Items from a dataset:
┄┄┄┄┄┄┄┄┄┄┄┄┄┄┄┄┄┄┄┄

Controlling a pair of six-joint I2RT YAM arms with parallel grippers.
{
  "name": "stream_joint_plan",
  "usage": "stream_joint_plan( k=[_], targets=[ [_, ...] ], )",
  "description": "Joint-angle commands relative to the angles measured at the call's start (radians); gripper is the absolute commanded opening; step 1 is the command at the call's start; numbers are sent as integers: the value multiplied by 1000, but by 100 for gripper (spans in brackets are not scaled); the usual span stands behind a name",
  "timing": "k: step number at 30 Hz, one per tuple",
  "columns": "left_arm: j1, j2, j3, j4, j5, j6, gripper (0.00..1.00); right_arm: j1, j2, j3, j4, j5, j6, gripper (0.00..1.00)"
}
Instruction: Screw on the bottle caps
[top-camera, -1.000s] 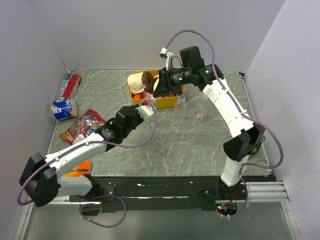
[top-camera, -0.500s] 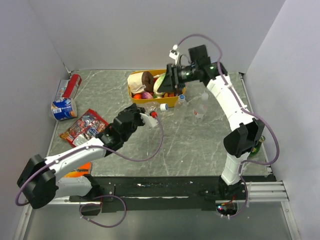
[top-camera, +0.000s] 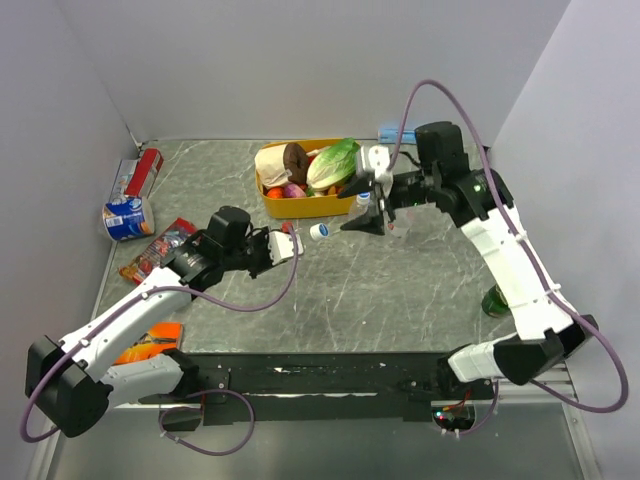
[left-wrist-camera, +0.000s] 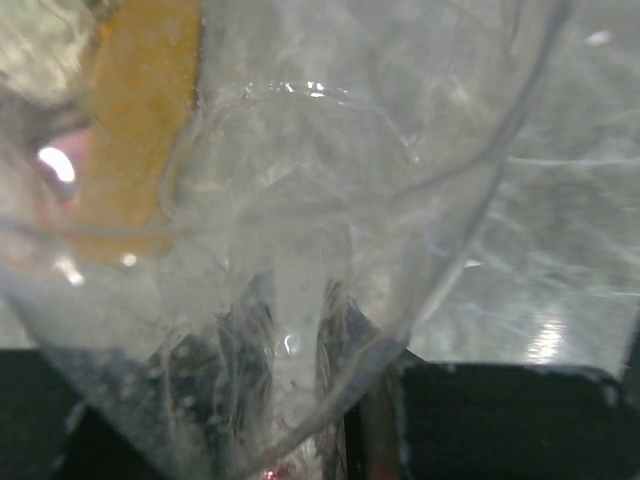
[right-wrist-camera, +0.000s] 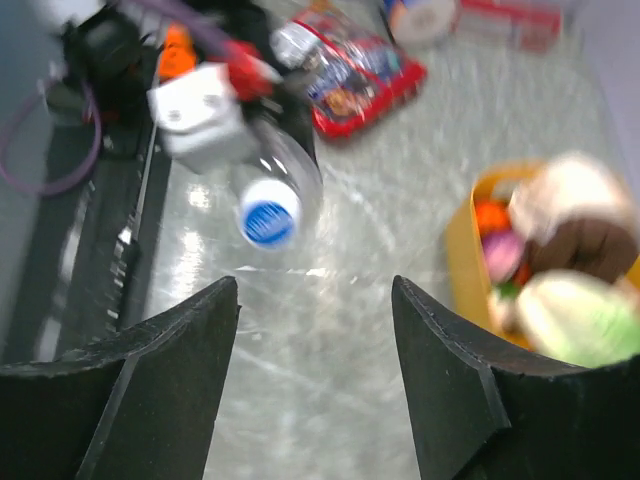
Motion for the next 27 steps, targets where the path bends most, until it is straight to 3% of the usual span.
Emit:
stream_joint_plan(
  k=[1, 18, 22, 27],
  targets=[
    [3, -3, 72, -40, 193, -37, 1, 77, -21, -8, 12, 25, -270, 70],
    [3, 12, 115, -1, 214, -77, 1, 141, 82, 87, -65, -96, -176, 61],
    [3, 20, 120, 14, 216, -86, 1, 143, 87, 76, -23, -118, -116, 55],
    [5, 24, 121, 32, 213, -115, 1, 147, 106, 70, 36, -142, 18, 39]
  ],
)
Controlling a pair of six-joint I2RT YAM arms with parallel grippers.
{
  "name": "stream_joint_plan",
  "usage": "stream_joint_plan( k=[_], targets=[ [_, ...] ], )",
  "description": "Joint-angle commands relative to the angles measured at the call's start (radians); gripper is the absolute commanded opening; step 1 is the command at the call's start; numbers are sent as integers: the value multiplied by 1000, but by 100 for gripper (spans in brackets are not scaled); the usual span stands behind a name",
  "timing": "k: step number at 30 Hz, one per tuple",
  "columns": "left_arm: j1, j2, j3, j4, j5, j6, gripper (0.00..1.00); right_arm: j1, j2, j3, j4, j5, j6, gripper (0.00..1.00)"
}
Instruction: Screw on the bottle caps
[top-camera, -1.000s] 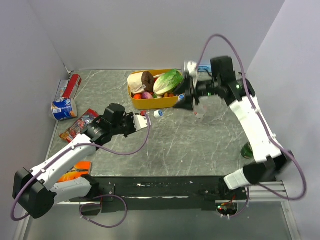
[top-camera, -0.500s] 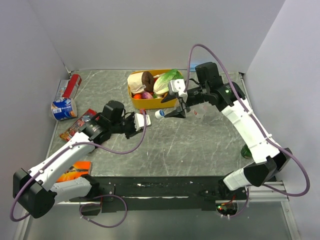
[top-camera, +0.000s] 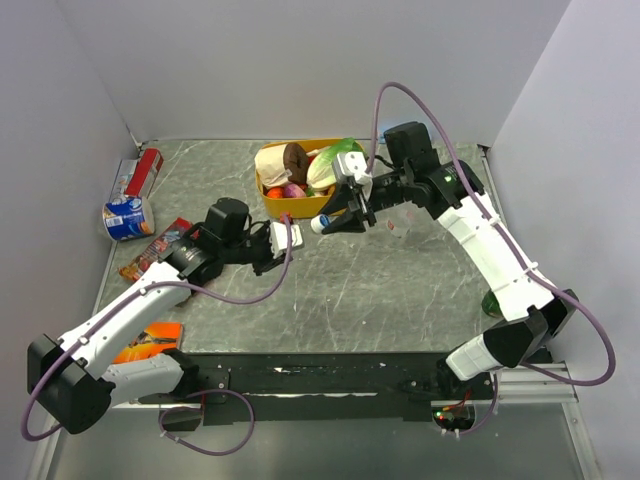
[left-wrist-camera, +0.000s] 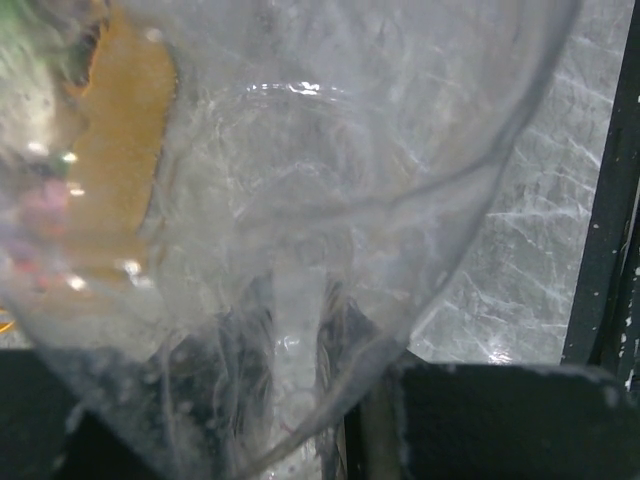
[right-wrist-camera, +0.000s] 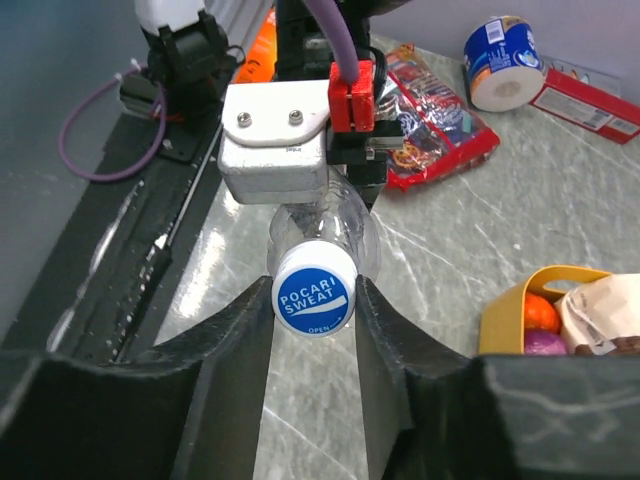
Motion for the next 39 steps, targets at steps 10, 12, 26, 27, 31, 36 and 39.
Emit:
stream_joint_plan(
  k=[10, 12, 26, 27, 31, 36, 39],
  targets=[
    [-2, 16, 10, 218, -83, -229, 1, 40, 39, -38, 573, 152, 872, 0],
    [-2, 22, 10, 233, -101, -257, 7, 49, 64, -15, 552, 182, 886, 0],
    [87, -157, -190, -6, -292, -78, 96, 46, 170, 173, 239, 452, 541, 0],
    [111, -194, -199, -38, -278, -55, 96, 46, 173, 170, 234, 469, 529, 0],
    [137, -266, -227, -208, -245, 20, 96, 46, 204, 161, 219, 514, 492, 0],
    [156, -294, -257, -222, -297, -36, 96, 48, 202, 66, 288, 538, 455, 0],
    [171, -305, -273, -201, -284, -67, 96, 54, 211, 23, 331, 570, 436, 0]
  ],
)
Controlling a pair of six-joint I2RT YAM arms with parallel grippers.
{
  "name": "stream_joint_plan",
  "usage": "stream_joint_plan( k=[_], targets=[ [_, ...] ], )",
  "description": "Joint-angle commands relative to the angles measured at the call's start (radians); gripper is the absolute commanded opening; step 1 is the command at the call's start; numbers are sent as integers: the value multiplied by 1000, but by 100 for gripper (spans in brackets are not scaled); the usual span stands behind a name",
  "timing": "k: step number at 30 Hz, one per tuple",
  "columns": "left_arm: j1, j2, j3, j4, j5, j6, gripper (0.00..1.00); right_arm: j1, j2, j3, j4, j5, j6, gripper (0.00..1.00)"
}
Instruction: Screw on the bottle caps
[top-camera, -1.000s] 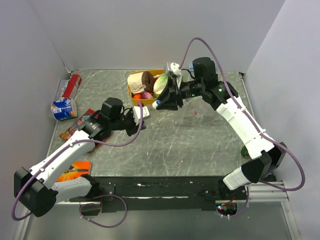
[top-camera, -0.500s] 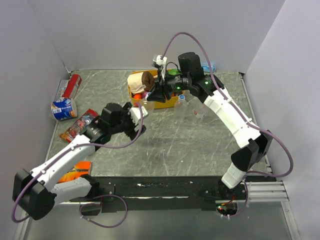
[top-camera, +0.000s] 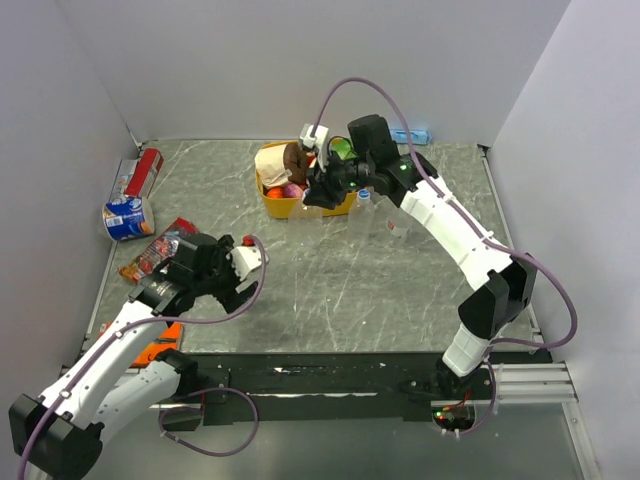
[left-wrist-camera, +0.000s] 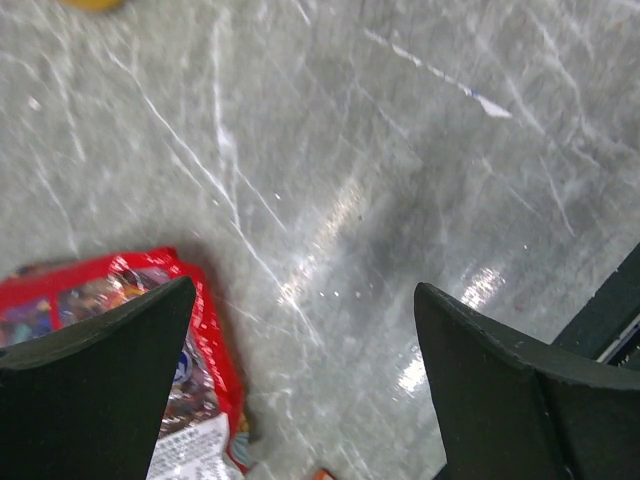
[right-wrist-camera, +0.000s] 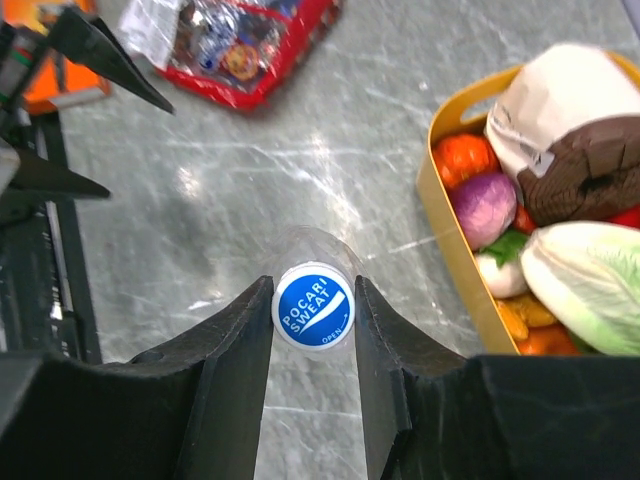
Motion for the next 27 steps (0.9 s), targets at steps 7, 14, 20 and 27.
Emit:
stream_joint_plan(
  k=[7, 14, 20, 27],
  targets=[
    [45, -6, -19, 0, 0, -30, 96, 4, 28, -111, 164, 74, -66, 0],
    [45, 19, -27, 24, 8, -31, 96, 2, 51, -189, 267, 91, -46, 0],
    [47, 40, -14, 23, 14, -25, 96, 4, 69, -200, 287, 99, -50, 4],
    [45, 51, -11, 29, 15, -22, 96, 4, 94, -203, 286, 113, -38, 13]
  ],
)
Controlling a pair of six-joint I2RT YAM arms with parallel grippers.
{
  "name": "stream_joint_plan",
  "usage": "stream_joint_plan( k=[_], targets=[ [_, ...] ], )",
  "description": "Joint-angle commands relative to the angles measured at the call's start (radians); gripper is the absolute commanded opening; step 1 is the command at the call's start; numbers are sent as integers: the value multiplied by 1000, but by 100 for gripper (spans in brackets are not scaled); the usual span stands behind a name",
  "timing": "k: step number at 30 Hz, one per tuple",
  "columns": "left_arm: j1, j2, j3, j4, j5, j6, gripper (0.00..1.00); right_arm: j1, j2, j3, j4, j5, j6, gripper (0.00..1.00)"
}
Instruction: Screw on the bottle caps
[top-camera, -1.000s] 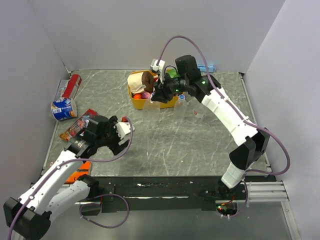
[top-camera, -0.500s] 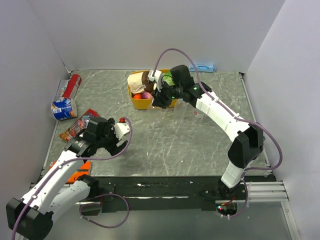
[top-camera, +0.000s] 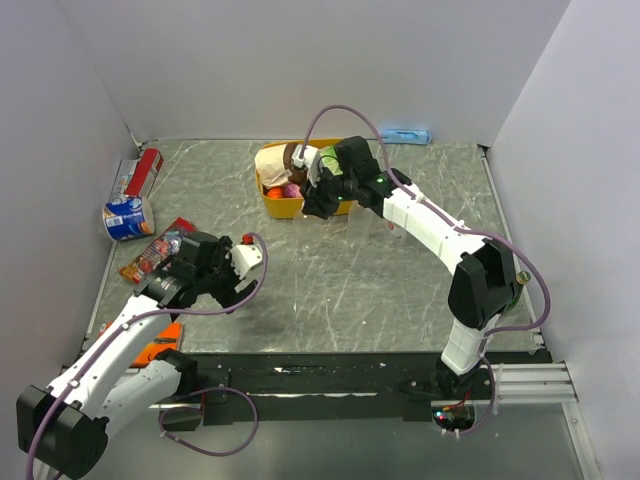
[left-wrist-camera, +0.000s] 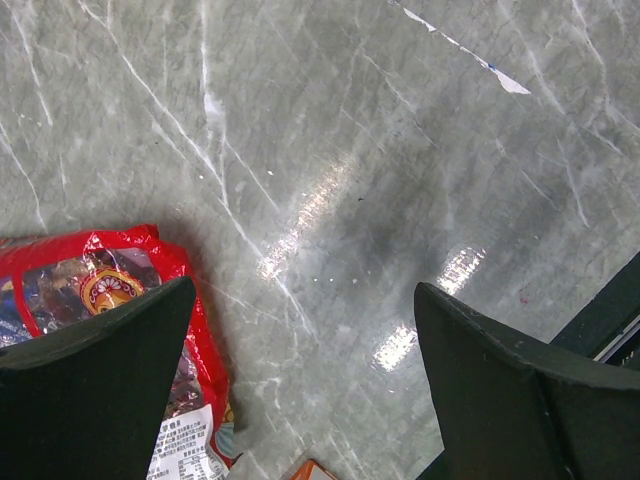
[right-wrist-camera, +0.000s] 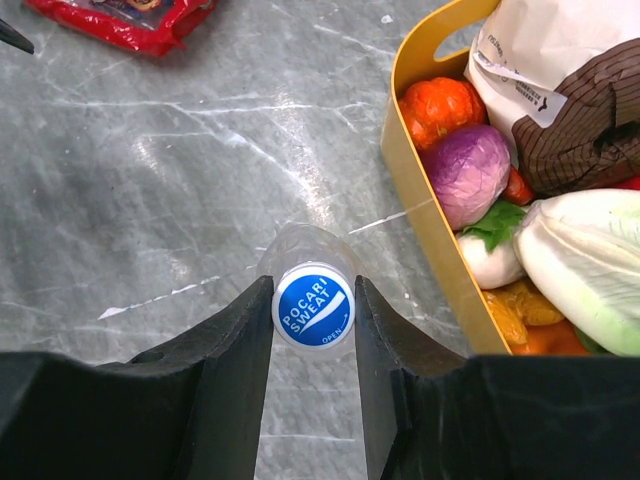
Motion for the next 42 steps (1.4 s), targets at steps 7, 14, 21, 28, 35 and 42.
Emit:
stream_joint_plan(
  k=[7, 14, 21, 28, 35, 42],
  targets=[
    [5, 7, 13, 28, 12, 0, 96, 2, 30, 17, 58, 39, 44, 44],
    [5, 13, 13, 35, 15, 3, 96, 2, 54, 45, 39, 47, 53, 52],
    [7, 14, 11, 38, 20, 3, 96, 2, 64, 57, 45, 53, 61, 66],
    [5, 14, 7, 46, 29, -2, 96, 2, 38, 79, 50, 33, 76, 86],
    [5, 4, -12, 70, 23, -22, 96, 3, -33, 122, 21, 93, 132, 100],
    [7, -2, -27, 139, -21, -103, 96, 9, -156, 99, 39, 272, 342, 100]
  ],
)
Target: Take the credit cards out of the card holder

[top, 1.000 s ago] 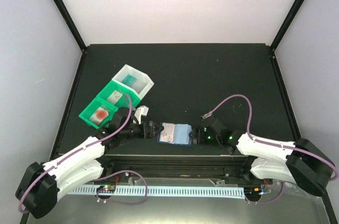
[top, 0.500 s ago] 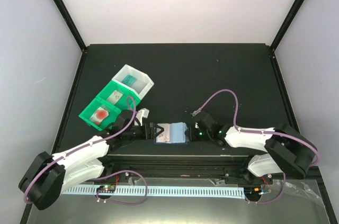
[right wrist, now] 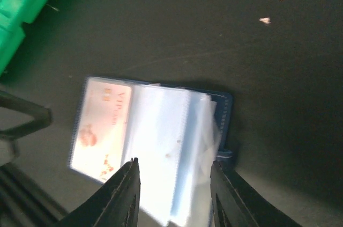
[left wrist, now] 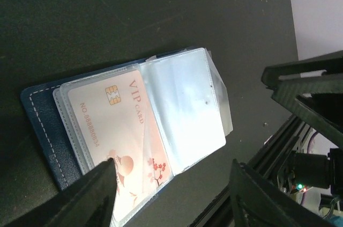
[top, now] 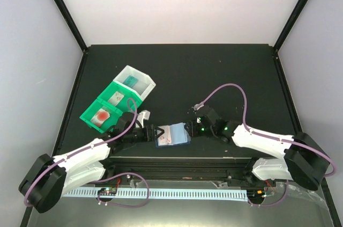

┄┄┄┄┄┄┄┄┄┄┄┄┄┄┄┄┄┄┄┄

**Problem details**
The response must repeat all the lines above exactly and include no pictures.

**Your response**
Controlling a pair of six-joint I2RT YAM arms with parallel grippers.
{
  "name": "stream_joint_plan",
  "usage": "stream_joint_plan( k=[_], targets=[ [_, ...] ], )",
  "description": "Joint-angle commands relative to the angles measured at the call's start (radians); gripper is the absolute commanded opening; step 1 is the command at the call's start; numbers are sent as integers: the value multiplied by 1000, but by 100 for gripper (spans in brackets are not scaled); the usual span stands behind a name",
  "timing": "k: step number at 30 Hz, one per tuple",
  "columns": "left_arm: j1, j2, j3, j4, j5, j6, gripper (0.00..1.00); right_arm: j1, j2, j3, j4, j5, j6, gripper (0.00..1.00)"
}
Instruction: Screw on the bottle caps
[top-camera, -1.000s] 
[top-camera, -0.500s] 
[top-camera, +0.000s] 
[left-wrist-camera, +0.000s] 
[right-wrist-camera, +0.000s] 
Motion for the next 27 steps, targets where the path bends most, until it is straight to 3% of the usual span.
Emit:
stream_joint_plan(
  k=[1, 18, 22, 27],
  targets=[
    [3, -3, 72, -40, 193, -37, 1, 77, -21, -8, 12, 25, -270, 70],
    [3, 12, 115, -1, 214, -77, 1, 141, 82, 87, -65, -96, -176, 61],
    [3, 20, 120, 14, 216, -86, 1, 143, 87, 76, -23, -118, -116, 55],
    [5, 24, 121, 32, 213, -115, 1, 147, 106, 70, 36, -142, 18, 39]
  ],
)
Controlling a pair of six-joint I2RT YAM arms with parallel grippers.
{
  "name": "stream_joint_plan",
  "usage": "stream_joint_plan( k=[_], targets=[ [_, ...] ], )",
  "description": "Joint-angle commands relative to the angles measured at the call's start (radians); gripper is the absolute commanded opening; step 1 is the command at the call's start; numbers are sent as integers: the value multiplied by 1000, but by 100 for gripper (spans in brackets are not scaled); the usual span stands behind a name",
  "timing": "k: step number at 30 Hz, one per tuple",
  "columns": "left_arm: j1, j2, j3, j4, j5, j6, gripper (0.00..1.00); right_arm: j1, j2, j3, j4, j5, j6, gripper (0.00..1.00)"
}
Instruction: Screw on the bottle caps
[top-camera, -1.000s] 
[top-camera, -0.500s] 
[top-camera, +0.000s] 
[left-wrist-camera, +0.000s] 
[right-wrist-camera, +0.000s] 
Motion for the next 39 steps, targets at steps 10, 12, 26, 27, 31, 36 and 39.
Emit:
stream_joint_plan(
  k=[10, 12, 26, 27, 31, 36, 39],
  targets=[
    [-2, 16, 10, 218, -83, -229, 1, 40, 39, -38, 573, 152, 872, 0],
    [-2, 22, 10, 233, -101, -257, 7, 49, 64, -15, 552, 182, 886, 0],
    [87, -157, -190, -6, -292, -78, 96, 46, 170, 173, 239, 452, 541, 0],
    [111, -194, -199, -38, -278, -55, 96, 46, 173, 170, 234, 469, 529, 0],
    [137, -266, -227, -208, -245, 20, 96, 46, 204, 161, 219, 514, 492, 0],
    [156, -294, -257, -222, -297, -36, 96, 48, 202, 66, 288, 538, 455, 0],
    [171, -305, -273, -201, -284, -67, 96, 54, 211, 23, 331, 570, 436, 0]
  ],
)
Controlling a pair of six-joint I2RT YAM arms with parallel grippers.
{
  "name": "stream_joint_plan",
  "usage": "stream_joint_plan( k=[_], targets=[ [_, ...] ], )",
  "description": "Joint-angle commands relative to the angles measured at the call's start (radians); gripper is the absolute commanded opening; step 1 is the command at the call's start; numbers are sent as integers: the value multiplied by 1000, but by 100 for gripper (spans in brackets are not scaled); the usual span stands behind a name",
  "timing": "k: step number at 30 Hz, one per tuple",
  "columns": "left_arm: j1, j2, j3, j4, j5, j6, gripper (0.00..1.00); right_arm: j1, j2, j3, j4, j5, j6, gripper (0.00..1.00)"
}
Instruction: Screw on the bottle caps
[top-camera, -1.000s] 
[top-camera, -0.500s] 
[top-camera, +0.000s] 
[left-wrist-camera, +0.000s] 
[right-wrist-camera, +0.000s] 
Motion for the next 27 steps (0.9 s), targets at steps 7, 14, 20 and 27.
Emit:
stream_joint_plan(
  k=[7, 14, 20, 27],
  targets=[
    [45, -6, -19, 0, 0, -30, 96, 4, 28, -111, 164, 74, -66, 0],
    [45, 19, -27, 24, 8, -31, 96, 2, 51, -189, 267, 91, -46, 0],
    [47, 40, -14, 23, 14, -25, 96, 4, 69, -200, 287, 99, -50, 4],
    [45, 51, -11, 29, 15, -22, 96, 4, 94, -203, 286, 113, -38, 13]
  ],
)
Controlling a pair of six-joint I2RT YAM arms with parallel grippers.
{
  "name": "stream_joint_plan",
  "usage": "stream_joint_plan( k=[_], targets=[ [_, ...] ], )",
  "description": "Joint-angle commands relative to the angles measured at the call's start (radians); gripper is the absolute commanded opening; step 1 is the command at the call's start; numbers are sent as integers: the value multiplied by 1000, but by 100 for gripper (spans in brackets are not scaled); the usual span stands behind a name",
  "timing": "k: step number at 30 Hz, one per tuple",
  "columns": "left_arm: j1, j2, j3, j4, j5, j6, gripper (0.00..1.00); right_arm: j1, j2, j3, j4, j5, j6, gripper (0.00..1.00)"
}
Instruction: Screw on the bottle caps
[top-camera, -1.000s] 
[top-camera, -0.500s] 
[top-camera, +0.000s] 
[left-wrist-camera, +0.000s] 
[right-wrist-camera, +0.000s] 
Motion for the next 42 steps (1.4 s), targets at steps 7, 14, 21, 28, 35 and 42.
Emit:
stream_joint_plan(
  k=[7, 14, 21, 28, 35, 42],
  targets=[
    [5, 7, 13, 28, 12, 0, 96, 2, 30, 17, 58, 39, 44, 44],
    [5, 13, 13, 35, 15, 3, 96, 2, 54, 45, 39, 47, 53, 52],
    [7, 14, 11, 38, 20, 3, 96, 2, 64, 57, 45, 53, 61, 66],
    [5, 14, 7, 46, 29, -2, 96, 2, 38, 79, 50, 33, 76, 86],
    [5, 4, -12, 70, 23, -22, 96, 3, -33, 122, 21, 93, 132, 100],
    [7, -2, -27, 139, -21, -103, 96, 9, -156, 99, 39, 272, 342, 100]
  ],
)
Target: Take the credit cards out of the card holder

[top, 1.000 s ago] 
[top, 0.500 s ago] 
[right wrist, now] 
[left wrist, now] 
[top, now] 

The exercise has been answered, and the work is done.